AP Calculus AB Exam Question

An open box is to be made from a rectangular piece of cardboard measuring 12 inches by 20 inches. The box is formed by cutting squares with sides of length x from each corner of the cardboard and bending up the sides.

1. Write an equation for the volume, V, of the box in terms of x.
2. Determine the domain of x that makes sense in the context of this problem.
3. Find the dimensions of the box that result in the maximum possible volume.
4. Calculate the maximum volume of the box.

Provide step-by-step explanation for each part above.

Answer

1. Writing the equation for the volume, V, of the box in terms of x:

Let the width of the box be W and the height of the box be H.

By cutting squares with sides of length x from each corner of the cardboard and bending up the sides, the width of the resulting box will be reduced by 2x (x from each side), and the height will be reduced by 2x as well.
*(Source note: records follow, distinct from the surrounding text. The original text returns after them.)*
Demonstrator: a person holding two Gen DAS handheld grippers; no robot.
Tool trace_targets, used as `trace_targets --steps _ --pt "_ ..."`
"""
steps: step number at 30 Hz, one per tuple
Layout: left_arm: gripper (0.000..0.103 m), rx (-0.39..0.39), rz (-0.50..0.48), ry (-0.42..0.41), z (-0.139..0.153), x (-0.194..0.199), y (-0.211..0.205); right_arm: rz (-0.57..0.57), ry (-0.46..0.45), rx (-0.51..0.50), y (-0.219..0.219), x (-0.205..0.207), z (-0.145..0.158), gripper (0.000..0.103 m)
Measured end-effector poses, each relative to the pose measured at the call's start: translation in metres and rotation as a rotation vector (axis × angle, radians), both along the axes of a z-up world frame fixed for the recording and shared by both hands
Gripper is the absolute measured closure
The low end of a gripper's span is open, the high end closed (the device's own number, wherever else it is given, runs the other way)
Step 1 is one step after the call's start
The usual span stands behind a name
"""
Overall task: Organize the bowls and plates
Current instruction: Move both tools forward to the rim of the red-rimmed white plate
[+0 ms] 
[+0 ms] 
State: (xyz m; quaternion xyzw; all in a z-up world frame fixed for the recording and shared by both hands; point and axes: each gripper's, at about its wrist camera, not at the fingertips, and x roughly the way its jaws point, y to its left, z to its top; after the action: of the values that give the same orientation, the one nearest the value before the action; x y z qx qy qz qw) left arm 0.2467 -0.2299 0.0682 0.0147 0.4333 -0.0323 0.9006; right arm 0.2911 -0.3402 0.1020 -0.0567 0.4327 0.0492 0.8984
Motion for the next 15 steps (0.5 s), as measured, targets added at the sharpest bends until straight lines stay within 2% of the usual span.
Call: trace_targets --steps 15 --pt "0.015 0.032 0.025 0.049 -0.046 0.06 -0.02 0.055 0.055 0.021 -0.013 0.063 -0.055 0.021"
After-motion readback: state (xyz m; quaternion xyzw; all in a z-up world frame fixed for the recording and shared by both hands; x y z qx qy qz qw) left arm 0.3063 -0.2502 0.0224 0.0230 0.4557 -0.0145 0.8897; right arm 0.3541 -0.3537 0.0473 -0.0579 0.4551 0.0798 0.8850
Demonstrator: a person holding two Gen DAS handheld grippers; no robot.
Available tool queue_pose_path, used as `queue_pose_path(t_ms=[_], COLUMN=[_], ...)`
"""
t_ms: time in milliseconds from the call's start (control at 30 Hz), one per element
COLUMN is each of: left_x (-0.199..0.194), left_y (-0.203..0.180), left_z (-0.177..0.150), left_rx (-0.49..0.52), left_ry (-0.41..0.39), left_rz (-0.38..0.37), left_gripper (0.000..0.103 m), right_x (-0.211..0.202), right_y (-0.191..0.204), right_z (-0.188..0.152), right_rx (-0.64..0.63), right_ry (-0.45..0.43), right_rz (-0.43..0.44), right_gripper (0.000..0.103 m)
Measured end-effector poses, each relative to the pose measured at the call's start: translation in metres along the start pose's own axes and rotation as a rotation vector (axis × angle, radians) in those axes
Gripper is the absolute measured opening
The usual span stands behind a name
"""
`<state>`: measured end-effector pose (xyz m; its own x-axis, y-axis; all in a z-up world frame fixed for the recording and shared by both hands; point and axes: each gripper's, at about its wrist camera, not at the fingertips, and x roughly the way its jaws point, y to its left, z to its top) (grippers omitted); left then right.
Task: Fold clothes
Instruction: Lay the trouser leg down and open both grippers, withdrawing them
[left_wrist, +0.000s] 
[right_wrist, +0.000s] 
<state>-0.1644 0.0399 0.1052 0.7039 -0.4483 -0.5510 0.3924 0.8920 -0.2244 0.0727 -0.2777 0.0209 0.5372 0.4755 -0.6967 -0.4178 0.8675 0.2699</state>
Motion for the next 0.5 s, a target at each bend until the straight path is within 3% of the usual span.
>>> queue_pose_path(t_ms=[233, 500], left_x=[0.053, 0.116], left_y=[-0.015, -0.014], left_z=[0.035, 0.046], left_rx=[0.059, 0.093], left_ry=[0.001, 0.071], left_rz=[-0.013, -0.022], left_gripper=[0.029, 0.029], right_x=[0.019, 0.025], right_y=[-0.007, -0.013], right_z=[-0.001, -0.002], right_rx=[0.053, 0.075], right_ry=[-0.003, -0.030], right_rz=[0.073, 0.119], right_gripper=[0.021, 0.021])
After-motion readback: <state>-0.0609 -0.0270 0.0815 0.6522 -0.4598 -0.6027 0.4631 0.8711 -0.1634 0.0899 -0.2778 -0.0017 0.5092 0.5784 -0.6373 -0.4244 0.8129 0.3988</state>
Therefore, the width and height of the box will be: Width = 20 - 2x inches Height = 12 - 2x inches

The length of the box, L, will be x inches.

The volume, V, of the box can be calculated by multiplying the width, length, and height: V = Width * Length * Height V = (20 - 2x) * x * (12 - 2x)

2. Determining the domain of x:

In the context of this problem, x represents the length of the square cut from each corner.

To ensure that the resulting dimensions of the box make sense, the following conditions must be met:

• The length of the square cut from each corner cannot exceed half the length or width of the cardboard: x ≤ 6 (half of 12) and x ≤ 10 (half of 20).
• The resulting width and height of the box after cutting cannot be negative: 20 - 2x > 0 and 12 - 2x > 0.

Combining these conditions, the domain of x that makes sense is: 0 < x ≤ 6.

3. Finding the dimensions of the box that result in the maximum volume:

To find the dimensions of the box that result in the maximum volume, we need to find the critical points of the volume function V(x) = (20 - 2x) * x * (12 - 2x) within the domain 0 < x ≤ 6.

Taking the derivative of V(x) with respect to x:

V'(x) = -8x^2 + 64x - 240

Setting V'(x) = 0 to find critical points:

-8x^2 + 64x - 240 = 0

Dividing by -8: x^2 - 8x + 30 = 0

Using the quadratic formula: x = (8 ± √[64 - 4(1)(30)]) / 2 x = (8 ± √[64 - 120]) / 2 x = (8 ± √[-56]) / 2

Since the discriminant is negative (√[-56]), there are no real solutions to this equation. Therefore, there are no critical points within the domain 0 < x ≤ 6.

4. Calculating the maximum volume of the box:

Since there are no critical points within the given domain, we need to consider the endpoints.

When x = 0, the volume V = (20 - 2(0))(0)(12 - 2(0)) = 0, which is the minimum possible volume.

When x = 6, the volume V = (20 - 2(6))(6)(12 - 2(6)) = 96 cubic inches.

Therefore, the maximum volume of the box is 96 cubic inches when x = 6.

In summary:

• The equation for the volume, V, of the box in terms of x is V = (20 - 2x) * x * (12 - 2x).
• The domain of x that makes sense is 0 < x ≤ 6.
• The dimensions of the box that result in the maximum possible volume are: width = 20 - 2(6) = 8 inches, length = 6 inches, and height = 12 - 2(6) = 0 inches.
• The maximum volume of the box is 96 cubic inches.

Note: While the height of the box turning out to be 0 may seem counterintuitive, it occurs because the squares cut from the corner result in no vertical sides when their length is equal to half the side length of the cardboard.